Rank 4 - Analysis of late payments with predictive analytics
Debt is on the rise - both among companies and private individuals. Unfortunately, not all borrowers can meet their obligations, which then leads to a debt collection process. Because a major reason for credit losses is an often outdated, reactive collection system, AI can significantly improve this system. With the help of machine learning, borrowers can be more accurately classified into different categories and industries. Through data analytics and predictive analytics depending on past cases, the system can Status of the borrower determined become. With this information and a further analysis can be used to identify which borrowers are likely to be able to resolve their arrears themselves and which need loan restructuring or modified payment terms. Read more in our Case Study.
3rd place - Accelerated customer onboarding through AI
The first impression is often the most important one - this is not only true in a personal conversation. When signing up for a new bank account, the process is often impersonal, time-consuming and not very customer-friendly. Customer abandonment is a common problem in the onboarding process and can be remedied by implementing a unique, customer-focused onboarding experience. With the help of OCR and Computer Vision important documents such as the identity card can be identified and compared with the person's face in a video. This not only reduces the need for a "real" interaction between customer and bank, but also also speeds up the onboarding process for new clients. In addition, changes to the user interface can be assessed to improve and customise the user experience and reduce the risk of customer abandonment.
Rank 2 - Customer segmentation based on customer activities and products
Financial institutions work with an enormous number of customers - considering that almost everyone has their own bank account. Therefore, it is almost impossible to manually analyse the relationship between financial products and different customer segments. Using different data sources such as product data, customer data and customer activity, machine learning can identify different customer segments. By displaying these groups on dashboards, valuable insights into product usage can be gained, Cross- and upselling opportunities and gain customer lifetime value. Important customer groups are identified and treated accordingly. The product groups can be assessed for their effective target groups.
Rank 1 - Fraud prevention in the financial sector
Analysing the probability of fraud is a difficult and time-consuming task for financial service providers. In order to ensure that a person is eligible for the credit applied for, salary slips are often requested.

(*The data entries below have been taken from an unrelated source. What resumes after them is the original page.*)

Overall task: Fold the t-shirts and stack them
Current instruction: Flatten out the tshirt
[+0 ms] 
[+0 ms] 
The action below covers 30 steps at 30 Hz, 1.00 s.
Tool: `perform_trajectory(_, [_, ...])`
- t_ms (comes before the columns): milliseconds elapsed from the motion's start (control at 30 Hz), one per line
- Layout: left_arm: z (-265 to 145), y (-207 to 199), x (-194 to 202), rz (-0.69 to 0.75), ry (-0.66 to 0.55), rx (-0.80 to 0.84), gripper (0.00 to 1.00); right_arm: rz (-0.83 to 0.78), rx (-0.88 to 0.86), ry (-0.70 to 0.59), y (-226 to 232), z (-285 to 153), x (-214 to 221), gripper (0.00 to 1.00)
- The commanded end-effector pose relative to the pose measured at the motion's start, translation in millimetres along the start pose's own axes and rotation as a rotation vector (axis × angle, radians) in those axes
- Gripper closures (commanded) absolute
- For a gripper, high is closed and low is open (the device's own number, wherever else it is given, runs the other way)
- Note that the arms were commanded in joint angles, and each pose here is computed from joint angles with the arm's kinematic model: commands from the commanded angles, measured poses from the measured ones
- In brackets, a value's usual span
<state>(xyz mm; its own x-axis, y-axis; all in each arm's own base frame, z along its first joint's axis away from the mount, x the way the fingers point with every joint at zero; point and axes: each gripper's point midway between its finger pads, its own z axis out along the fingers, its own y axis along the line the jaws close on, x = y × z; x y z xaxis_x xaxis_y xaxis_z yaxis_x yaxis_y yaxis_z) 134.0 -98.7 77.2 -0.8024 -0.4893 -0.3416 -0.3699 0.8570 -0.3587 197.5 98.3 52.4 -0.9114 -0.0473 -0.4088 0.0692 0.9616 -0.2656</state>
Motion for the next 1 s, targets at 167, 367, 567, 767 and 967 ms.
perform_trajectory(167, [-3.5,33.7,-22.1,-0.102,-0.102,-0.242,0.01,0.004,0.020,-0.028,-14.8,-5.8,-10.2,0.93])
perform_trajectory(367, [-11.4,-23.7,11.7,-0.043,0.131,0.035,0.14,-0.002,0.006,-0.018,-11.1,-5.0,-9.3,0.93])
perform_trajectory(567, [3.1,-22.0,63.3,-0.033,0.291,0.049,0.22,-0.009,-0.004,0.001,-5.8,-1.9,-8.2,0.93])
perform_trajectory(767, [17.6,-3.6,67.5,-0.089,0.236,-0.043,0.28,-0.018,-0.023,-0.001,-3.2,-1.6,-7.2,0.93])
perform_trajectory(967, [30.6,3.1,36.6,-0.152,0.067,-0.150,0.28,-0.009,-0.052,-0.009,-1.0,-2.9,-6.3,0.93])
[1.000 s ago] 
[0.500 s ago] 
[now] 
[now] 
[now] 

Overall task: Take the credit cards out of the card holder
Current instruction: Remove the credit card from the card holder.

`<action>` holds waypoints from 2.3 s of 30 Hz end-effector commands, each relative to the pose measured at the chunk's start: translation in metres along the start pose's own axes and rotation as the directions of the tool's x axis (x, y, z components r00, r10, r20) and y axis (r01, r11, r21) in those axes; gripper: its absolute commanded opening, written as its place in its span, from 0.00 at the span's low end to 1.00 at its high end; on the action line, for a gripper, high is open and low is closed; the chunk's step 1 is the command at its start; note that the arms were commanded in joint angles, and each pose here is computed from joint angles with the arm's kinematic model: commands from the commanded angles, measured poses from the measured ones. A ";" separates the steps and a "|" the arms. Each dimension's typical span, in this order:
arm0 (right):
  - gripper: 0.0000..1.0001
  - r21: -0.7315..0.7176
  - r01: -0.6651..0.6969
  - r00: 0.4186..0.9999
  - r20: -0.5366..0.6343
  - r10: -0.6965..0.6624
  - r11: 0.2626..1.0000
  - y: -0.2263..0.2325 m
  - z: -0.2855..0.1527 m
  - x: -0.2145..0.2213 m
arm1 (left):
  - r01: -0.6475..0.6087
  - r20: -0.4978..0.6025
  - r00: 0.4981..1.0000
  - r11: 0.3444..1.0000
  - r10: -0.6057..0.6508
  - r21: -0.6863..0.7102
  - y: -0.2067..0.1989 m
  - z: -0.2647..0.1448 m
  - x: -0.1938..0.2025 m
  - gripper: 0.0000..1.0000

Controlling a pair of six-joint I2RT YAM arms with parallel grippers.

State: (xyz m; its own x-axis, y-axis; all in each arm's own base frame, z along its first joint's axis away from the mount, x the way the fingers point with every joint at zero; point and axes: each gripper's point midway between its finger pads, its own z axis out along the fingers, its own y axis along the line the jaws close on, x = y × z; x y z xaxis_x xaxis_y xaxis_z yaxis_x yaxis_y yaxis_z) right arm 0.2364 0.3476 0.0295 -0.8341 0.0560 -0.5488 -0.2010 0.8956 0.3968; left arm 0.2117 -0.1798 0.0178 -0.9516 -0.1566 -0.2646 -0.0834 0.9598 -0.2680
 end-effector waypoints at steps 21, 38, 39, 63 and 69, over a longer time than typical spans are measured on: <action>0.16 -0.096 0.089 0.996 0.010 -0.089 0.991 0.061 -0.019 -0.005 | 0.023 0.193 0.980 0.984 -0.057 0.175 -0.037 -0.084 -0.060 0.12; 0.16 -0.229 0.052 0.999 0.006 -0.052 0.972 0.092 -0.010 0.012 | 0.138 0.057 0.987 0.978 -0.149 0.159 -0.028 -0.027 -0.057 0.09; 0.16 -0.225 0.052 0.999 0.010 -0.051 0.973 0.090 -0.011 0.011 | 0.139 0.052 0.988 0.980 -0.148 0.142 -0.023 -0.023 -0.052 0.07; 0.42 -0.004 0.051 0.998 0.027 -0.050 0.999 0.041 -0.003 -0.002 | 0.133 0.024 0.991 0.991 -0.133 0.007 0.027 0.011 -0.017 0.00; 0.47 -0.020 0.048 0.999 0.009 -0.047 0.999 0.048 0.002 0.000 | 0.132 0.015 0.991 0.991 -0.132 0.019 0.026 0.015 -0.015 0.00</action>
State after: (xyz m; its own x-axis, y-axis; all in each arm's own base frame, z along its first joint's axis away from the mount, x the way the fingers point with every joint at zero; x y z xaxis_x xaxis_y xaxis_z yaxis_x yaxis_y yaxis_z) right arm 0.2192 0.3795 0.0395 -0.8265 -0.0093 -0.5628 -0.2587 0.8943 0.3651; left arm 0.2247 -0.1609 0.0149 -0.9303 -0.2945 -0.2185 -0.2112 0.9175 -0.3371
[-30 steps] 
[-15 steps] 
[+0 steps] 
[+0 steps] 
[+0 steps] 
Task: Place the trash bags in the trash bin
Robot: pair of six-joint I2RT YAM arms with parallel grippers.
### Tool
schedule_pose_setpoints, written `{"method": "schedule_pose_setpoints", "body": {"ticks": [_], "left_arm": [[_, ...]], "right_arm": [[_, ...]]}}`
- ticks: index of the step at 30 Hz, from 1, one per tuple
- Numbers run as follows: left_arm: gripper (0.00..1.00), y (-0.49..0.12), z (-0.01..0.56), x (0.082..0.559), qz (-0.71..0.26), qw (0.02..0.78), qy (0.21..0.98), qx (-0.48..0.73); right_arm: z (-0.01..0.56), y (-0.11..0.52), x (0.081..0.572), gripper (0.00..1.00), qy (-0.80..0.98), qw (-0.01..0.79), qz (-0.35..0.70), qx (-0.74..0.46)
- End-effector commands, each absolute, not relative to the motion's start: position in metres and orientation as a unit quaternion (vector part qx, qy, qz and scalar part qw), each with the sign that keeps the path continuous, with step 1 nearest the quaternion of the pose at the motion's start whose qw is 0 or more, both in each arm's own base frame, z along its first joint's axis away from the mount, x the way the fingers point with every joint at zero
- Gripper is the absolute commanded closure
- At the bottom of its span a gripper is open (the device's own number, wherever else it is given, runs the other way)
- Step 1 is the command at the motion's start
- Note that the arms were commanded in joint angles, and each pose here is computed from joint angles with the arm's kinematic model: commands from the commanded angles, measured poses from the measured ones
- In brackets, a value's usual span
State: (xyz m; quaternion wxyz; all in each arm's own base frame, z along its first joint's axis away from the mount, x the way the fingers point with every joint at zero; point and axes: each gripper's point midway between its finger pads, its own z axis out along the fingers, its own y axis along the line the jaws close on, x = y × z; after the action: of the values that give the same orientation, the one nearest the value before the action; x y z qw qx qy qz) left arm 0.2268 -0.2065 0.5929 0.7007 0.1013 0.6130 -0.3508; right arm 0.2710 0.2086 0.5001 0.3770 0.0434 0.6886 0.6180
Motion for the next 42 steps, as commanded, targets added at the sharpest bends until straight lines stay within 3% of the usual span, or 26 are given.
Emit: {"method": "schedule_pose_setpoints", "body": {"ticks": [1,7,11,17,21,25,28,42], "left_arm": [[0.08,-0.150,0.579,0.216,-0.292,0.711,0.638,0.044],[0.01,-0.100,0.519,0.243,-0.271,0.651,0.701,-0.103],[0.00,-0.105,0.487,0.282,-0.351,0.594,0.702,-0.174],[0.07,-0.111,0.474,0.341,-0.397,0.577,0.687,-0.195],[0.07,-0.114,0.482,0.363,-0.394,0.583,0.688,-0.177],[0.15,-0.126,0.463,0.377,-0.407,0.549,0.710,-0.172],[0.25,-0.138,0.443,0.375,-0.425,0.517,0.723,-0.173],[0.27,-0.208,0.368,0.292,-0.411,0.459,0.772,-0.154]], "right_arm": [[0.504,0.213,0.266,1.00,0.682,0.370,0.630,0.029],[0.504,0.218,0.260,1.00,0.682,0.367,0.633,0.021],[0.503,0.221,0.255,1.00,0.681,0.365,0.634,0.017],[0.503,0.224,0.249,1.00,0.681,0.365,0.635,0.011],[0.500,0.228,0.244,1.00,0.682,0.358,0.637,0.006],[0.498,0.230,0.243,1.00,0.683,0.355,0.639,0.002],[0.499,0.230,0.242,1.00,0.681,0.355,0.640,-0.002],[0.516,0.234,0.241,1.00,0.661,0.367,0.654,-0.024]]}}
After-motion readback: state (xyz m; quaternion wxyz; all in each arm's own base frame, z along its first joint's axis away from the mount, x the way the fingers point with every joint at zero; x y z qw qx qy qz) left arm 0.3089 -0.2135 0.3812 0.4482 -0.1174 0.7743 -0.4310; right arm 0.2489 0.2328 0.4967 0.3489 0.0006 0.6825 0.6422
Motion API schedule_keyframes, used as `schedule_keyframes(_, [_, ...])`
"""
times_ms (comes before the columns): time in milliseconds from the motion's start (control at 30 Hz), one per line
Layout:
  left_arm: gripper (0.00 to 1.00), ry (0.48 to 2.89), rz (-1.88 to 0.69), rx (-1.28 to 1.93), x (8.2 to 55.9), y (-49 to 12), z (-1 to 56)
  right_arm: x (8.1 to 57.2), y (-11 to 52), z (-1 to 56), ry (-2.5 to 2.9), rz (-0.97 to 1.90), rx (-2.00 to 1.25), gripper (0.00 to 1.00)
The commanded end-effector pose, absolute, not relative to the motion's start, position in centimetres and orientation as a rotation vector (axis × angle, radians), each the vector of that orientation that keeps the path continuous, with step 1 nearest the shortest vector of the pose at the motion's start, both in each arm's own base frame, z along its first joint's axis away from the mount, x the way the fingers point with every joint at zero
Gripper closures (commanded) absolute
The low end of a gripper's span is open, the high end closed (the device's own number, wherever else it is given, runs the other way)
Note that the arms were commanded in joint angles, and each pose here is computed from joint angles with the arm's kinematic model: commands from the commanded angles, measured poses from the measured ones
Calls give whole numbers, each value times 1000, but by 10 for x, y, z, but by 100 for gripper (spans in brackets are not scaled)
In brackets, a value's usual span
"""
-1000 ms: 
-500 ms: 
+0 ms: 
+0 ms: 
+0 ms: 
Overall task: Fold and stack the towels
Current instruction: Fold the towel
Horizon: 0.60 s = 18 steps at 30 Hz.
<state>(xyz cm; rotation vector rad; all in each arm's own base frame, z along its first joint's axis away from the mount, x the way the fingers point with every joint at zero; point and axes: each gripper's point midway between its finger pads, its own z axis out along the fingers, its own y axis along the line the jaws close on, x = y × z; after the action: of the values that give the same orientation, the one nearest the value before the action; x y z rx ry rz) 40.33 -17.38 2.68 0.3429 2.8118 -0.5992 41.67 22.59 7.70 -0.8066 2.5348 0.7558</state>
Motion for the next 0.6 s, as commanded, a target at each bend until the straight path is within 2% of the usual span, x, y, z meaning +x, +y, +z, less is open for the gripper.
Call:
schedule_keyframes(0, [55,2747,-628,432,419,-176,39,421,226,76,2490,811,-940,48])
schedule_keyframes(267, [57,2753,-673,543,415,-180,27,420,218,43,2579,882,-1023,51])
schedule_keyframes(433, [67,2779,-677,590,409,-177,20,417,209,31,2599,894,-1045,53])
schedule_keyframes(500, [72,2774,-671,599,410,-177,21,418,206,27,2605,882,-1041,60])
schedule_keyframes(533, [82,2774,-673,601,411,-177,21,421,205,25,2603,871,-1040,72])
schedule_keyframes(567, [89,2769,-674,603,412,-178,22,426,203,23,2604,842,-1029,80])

These have to be manually checked for plausibility, which is very time-consuming and prone to errors. Modern analytics and machine learning can speed up and simplify the credit checking process for both the customer and the financial service provider. By training a model with past data and using personal data, financial product data and payroll records, fraud can be detected and effectively prevented in a split second. The time needed to manually check payrolls can thus be significantly reduced, resulting in an faster machininga better customer experience and, above all, a clearly lower probability of fraud leads.